═════ Information supplied

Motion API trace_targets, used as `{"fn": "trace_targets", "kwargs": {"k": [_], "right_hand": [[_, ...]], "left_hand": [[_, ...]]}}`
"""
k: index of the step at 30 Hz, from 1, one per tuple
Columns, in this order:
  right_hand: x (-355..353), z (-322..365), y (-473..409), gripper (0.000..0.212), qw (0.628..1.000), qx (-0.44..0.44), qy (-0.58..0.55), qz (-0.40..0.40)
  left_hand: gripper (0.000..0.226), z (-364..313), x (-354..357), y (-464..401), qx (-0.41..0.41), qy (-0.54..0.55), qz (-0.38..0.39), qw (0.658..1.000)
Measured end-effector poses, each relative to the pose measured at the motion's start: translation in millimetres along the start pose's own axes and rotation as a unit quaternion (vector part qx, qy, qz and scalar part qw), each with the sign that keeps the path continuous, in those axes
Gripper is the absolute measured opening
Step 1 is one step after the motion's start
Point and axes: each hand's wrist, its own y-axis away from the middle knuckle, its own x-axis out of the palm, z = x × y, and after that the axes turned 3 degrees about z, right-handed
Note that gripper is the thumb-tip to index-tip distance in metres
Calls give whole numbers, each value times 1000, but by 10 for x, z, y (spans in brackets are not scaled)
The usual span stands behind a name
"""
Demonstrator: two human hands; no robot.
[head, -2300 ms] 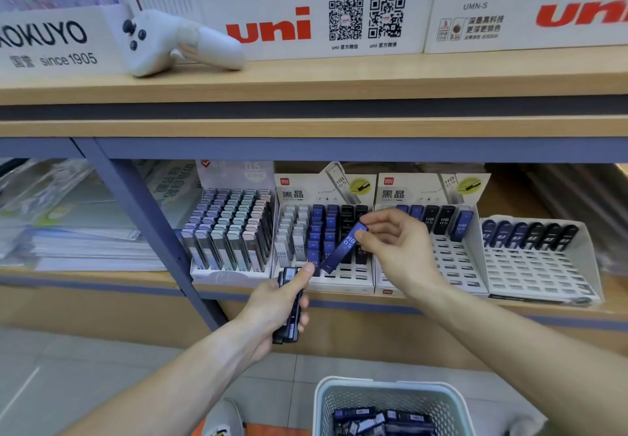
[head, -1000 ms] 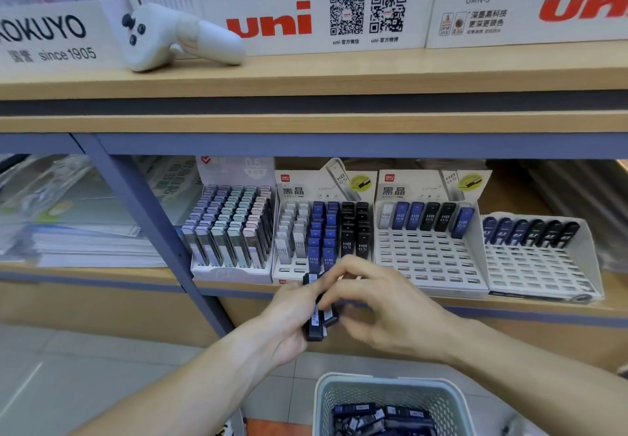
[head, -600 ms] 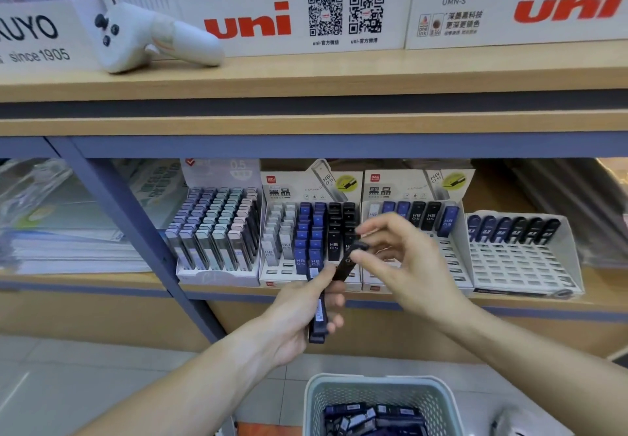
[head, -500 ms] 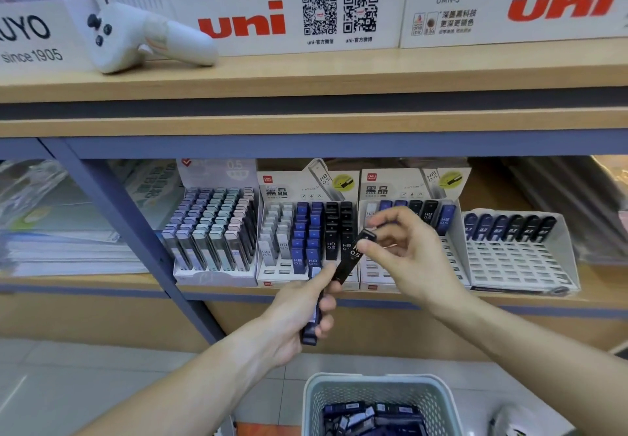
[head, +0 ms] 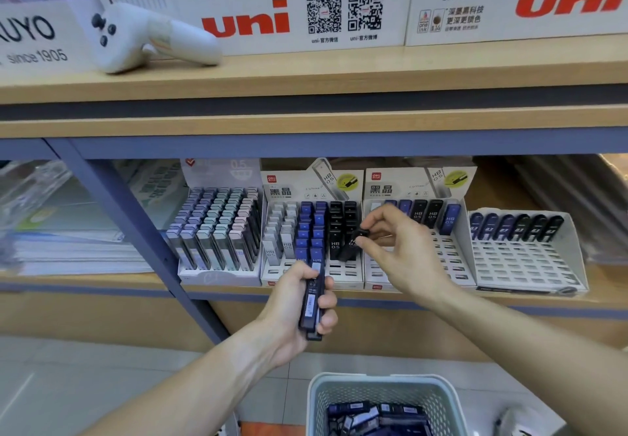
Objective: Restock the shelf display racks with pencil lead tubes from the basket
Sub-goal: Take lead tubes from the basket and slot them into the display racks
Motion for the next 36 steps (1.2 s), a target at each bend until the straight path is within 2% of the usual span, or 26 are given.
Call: {"fn": "trace_targets", "kwargs": {"k": [7, 11, 14, 17, 22, 24, 26, 29, 32, 36], "right_hand": [[150, -32, -49, 22, 996, -54, 53, 38], [197, -24, -55, 23, 992, -73, 84, 60], [233, -34, -63, 21, 989, -86, 108, 55], [260, -40, -83, 19, 980, -107, 154, 61], [251, 44, -56, 16, 980, -81, 180, 26], [227, 132, -37, 8, 991, -16, 130, 18], [200, 192, 6, 14, 994, 86, 27, 66], [148, 203, 66, 20, 965, 189, -101, 152], [54, 184, 78, 24, 950, 212, -178, 147], [-29, 163, 88, 24, 947, 212, -203, 133]], "left_hand": [[26, 40, -27, 29, 37, -71, -12, 997], [33, 53, -66, 34, 61, -85, -31, 994], [39, 45, -107, 29, 66, -76, -32, 994], [33, 35, -135, 20, 51, -48, -7, 998], [41, 37, -140, -6, 50, -22, 16, 998], [43, 45, -130, -23, 46, -30, 9, 998], [37, 50, -113, -32, 43, -37, 6, 998], [23, 64, -89, -44, 52, -60, 5, 997], [18, 94, -55, -50, 48, -66, -4, 997], [21, 96, 1, -53, 33, -48, 4, 998]]}}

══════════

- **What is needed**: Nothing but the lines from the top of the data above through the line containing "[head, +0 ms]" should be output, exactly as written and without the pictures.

- **Output for this task**:
Motion API trace_targets, used as `{"fn": "trace_targets", "kwargs": {"k": [_], "right_hand": [[_, ...]], "left_hand": [[_, ...]]}}`
"""
k: index of the step at 30 Hz, from 1, one per tuple
Columns, in this order:
  right_hand: x (-355..353), z (-322..365), y (-473..409), gripper (0.000..0.212), qw (0.628..1.000), qx (-0.44..0.44), qy (-0.58..0.55), qz (-0.40..0.40)
  left_hand: gripper (0.000..0.226), z (-364..313), x (-354..357), y (-464..401), qx (-0.41..0.41), qy (-0.54..0.55), qz (-0.38..0.39), qw (0.658..1.000)
Measured end-effector poses, each relative to the pose measured at the motion's start: translation in millimetres along the start pose's own axes and rotation as a unit quaternion (vector part qx, qy, qz and scalar part qw), each with the sign that keeps the path continuous, in those axes
Gripper is the absolute measured opening
Step 1 is one step after the motion's start
Point and axes: each hand's wrist, its own y-axis away from the middle knuckle, its own x-axis out of the palm, z = x × y, and after that the axes turned 3 degrees about z, right-handed
Note that gripper is the thumb-tip to index-tip distance in metres
Calls give whole numbers, each value times 1000, but by 10 for x, z, y (spans in brackets are not scaled)
The usual span stands behind a name
"""
Demonstrator: two human hands; no robot.
[head, -2300 ms] 
[head, -1000 ms] 
[head, -600 ms] 
[head, -500 ms] 
[head, +0 ms] 

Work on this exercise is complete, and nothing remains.